A robust and Efficient CRISPR-Cas9 mutagenesis protocol in the pea aphid
Résumé
CRISPR-Cas9 has emerged in the last few years as a very efficient functional analysis tool in model and non-model organisms. Aphids damages on crops are largely explained by their unusual life cycle, since they reproduce most of the time asexually (by parthenogenesis during spring and summer), sexual reproduction only occurring at the end of autumn, in response to photoperiod shortening. Sexual individuals thus mate and lay eggs that over-winter through an obligatory 3 months diapause.
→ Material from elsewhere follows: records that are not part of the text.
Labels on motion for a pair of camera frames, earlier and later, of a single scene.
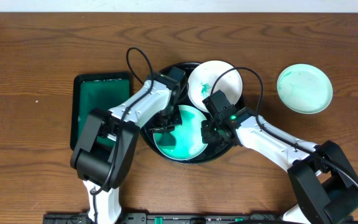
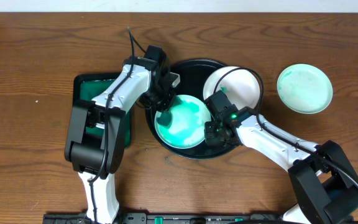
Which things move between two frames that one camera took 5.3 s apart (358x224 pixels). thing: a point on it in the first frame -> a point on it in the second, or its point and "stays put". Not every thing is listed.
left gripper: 166,123 -> 162,101
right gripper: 208,136 stays put
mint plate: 184,142 stays put
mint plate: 304,88 stays put
In most of insect species where sexuality is the only reproductive mode, mutagenesis protocols rely on the injection of fertilized eggs to generate stable and germline transmissible mutational events. Aphids thus represent a very challenging model since sexual reproductive mode switch must be triggered by carefully controlled photoperiod conditions. Here we developed a step-by-step CRISPR-Cas9 mutagenesis protocol in the pea aphid by targeting Stylin-1, a cuticular protein gene likely to be involved in phytovirus vection. To achieve that, we injected fertilized eggs with a mixture of single guide RNAs (targeting coding sequences of the gene) and Cas9 protein. The overall procedure takes almost 7 months from photoperiodic induction of sexual morphs (2 months), mating and eggs injection (2 weeks), obligatory diapause for surviving eggs (3 months), lineages hatching (3 weeks) and germline transmission evaluation in their offspring (3 weeks). We could first estimate directly after injection an in-ovo mutation rate of nearly 70%. Then after diapause hatching rate of melanized eggs was about 8% ended up in total with 16 established lineages producing offspring. Among those, 6 lineages showed stable mutations of one or both alleles. Germline transmission rate of mutations was thus around 37.5%. Despite the peculiarities of the biology of the aphid our study clearly demonstrates the efficiency of the CRISPR-Cas9 mutagenesis protocol in this insect. These stylin-1 edited aphids represent so far the first mutant lineages ever generated and open exciting opportunities to eventually demonstrate and validate gene function in this major crop pest.